(Beginning of Data for review)

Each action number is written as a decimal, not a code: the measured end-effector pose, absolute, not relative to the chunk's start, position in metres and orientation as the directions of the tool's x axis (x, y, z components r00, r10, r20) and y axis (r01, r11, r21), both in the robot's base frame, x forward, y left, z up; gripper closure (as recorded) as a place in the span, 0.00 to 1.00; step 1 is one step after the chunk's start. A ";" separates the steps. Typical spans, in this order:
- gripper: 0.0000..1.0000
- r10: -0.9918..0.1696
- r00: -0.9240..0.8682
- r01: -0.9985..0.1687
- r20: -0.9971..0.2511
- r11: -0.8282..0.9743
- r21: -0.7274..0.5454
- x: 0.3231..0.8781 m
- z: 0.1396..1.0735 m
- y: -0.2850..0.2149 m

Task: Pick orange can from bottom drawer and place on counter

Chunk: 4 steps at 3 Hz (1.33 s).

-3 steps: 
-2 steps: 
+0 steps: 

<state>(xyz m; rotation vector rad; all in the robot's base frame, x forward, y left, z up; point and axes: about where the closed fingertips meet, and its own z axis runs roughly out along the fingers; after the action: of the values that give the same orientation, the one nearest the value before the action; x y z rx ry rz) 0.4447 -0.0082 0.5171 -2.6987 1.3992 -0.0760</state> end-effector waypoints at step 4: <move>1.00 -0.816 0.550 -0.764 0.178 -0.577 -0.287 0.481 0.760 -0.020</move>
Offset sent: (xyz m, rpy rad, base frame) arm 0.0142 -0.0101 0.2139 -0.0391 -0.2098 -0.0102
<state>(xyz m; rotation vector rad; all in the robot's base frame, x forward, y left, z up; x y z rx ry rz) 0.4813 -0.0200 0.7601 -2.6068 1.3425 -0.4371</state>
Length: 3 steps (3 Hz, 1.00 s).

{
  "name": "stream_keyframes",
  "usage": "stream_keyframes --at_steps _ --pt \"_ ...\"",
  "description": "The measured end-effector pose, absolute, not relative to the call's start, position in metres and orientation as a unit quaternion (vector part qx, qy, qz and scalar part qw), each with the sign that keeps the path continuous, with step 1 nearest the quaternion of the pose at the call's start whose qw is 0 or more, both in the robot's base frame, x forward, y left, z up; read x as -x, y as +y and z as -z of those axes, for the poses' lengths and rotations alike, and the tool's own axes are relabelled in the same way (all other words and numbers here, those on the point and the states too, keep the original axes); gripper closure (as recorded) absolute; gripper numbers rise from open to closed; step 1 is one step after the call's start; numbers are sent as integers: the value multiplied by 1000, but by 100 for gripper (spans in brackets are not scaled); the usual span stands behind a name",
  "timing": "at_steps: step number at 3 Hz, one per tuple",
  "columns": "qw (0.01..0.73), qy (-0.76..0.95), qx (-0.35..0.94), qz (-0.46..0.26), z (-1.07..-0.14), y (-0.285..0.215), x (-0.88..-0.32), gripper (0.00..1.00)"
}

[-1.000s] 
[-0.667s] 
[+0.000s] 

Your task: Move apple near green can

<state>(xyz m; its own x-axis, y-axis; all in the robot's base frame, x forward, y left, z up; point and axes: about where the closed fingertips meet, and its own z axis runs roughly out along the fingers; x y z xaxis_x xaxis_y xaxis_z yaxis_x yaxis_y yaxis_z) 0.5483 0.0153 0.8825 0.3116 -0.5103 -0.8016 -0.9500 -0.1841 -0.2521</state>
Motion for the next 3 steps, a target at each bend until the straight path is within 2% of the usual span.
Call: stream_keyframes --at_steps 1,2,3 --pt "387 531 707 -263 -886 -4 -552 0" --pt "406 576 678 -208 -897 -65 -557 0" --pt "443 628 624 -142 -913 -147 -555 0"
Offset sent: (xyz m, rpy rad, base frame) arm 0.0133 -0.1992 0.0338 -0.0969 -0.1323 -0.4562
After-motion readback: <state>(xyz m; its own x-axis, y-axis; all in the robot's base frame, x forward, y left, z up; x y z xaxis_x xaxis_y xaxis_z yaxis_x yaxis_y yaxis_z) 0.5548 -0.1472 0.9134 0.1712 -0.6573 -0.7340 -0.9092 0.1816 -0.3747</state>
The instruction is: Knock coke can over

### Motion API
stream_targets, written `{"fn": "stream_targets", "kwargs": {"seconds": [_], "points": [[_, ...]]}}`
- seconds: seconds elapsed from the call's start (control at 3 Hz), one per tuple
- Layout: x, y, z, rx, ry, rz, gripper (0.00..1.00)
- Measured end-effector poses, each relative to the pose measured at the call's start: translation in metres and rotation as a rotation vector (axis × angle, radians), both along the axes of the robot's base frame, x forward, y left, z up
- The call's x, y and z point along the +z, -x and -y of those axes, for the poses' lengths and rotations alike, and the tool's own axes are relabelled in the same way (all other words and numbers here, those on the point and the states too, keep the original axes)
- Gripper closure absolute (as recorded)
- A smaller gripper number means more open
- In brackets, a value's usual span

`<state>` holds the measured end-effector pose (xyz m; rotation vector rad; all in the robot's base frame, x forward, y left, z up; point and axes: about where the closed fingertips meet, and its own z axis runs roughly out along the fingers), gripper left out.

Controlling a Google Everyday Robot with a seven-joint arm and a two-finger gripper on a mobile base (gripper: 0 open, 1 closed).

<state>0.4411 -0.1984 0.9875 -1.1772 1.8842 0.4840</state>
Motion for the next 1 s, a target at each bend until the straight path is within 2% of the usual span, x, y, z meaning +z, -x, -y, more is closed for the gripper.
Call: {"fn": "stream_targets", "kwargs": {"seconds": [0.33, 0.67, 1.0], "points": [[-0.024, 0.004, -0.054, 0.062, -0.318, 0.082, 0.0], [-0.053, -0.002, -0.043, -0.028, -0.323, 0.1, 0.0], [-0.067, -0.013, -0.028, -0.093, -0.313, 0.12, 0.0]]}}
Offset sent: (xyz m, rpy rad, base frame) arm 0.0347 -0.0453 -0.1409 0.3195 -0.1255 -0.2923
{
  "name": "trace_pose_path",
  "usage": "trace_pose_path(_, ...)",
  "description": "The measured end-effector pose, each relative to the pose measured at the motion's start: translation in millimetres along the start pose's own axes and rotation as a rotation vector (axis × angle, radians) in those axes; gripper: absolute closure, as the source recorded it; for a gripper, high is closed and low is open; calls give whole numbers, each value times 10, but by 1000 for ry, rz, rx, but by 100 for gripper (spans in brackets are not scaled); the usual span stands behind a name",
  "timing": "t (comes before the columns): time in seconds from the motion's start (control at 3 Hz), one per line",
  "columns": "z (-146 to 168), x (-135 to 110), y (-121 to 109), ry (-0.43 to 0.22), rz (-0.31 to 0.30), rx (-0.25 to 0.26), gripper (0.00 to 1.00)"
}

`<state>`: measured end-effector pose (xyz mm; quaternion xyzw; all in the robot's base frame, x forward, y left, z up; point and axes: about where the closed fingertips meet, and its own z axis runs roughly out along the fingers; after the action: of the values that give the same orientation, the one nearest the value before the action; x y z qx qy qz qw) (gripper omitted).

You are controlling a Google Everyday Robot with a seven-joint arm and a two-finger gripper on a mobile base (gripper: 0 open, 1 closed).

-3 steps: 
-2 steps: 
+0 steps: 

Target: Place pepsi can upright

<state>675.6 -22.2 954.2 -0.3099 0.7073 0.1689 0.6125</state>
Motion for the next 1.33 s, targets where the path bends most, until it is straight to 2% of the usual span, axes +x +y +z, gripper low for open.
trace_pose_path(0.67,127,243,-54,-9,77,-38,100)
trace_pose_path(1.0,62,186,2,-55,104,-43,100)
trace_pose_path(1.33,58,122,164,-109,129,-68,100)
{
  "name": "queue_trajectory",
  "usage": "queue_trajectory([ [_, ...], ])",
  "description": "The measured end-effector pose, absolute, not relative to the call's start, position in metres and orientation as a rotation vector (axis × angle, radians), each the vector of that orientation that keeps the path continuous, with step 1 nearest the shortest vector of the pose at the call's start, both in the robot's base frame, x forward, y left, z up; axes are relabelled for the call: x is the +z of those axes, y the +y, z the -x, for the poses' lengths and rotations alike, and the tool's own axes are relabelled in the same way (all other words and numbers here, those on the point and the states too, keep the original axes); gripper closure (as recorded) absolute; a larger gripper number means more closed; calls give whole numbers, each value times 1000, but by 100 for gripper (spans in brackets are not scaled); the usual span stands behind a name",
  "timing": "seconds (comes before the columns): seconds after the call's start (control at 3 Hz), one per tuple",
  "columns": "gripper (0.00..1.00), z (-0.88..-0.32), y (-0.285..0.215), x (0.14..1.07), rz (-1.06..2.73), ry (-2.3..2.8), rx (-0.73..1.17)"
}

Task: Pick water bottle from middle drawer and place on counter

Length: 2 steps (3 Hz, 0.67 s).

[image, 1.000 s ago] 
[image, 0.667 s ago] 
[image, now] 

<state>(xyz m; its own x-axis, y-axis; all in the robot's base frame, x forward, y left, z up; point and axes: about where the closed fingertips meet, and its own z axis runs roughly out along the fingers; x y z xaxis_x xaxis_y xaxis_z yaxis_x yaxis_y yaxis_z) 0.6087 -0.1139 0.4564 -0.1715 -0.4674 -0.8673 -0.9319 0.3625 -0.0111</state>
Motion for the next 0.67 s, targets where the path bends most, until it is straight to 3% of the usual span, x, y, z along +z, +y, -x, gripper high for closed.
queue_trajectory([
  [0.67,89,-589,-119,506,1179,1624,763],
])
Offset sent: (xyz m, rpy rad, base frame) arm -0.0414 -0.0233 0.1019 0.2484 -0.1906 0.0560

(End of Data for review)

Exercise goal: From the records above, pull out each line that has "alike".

Answer for this exercise:
  "description": "The measured end-effector pose, absolute, not relative to the call's start, position in metres and orientation as a unit quaternion (vector part qx, qy, qz and scalar part qw), each with the sign that keeps the path continuous, with step 1 nearest the quaternion of the pose at the call's start whose qw is 0 or more, both in the robot's base frame, x forward, y left, z up; read x as -x, y as +y and z as -z of those axes, for the poses' lengths and rotations alike, and the tool's own axes are relabelled in the same way (all other words and numbers here, those on the point and the states too, keep the original axes); gripper closure (as recorded) absolute; gripper numbers rise from open to closed; step 1 is one step after the call's start; numbers are sent as integers: the value multiplied by 1000, but by 100 for gripper (spans in brackets are not scaled); the usual span stands behind a name",
- The call's x, y and z point along the +z, -x and -y of those axes, for the poses' lengths and rotations alike, and the tool's own axes are relabelled in the same way (all other words and numbers here, those on the point and the states too, keep the original axes)
  "description": "The measured end-effector pose, absolute, not relative to the call's start, position in metres and orientation as a rotation vector (axis × angle, radians), each the vector of that orientation that keeps the path continuous, with step 1 nearest the shortest vector of the pose at the call's start, both in the robot's base frame, x forward, y left, z up; axes are relabelled for the call: x is the +z of those axes, y the +y, z the -x, for the poses' lengths and rotations alike, and the tool's own axes are relabelled in the same way (all other words and numbers here, those on the point and the states too, keep the original axes); gripper closure (as recorded) absolute; a larger gripper number means more closed; calls give whole numbers, each value times 1000, but by 100 for gripper (spans in brackets are not scaled); the usual span stands behind a name",

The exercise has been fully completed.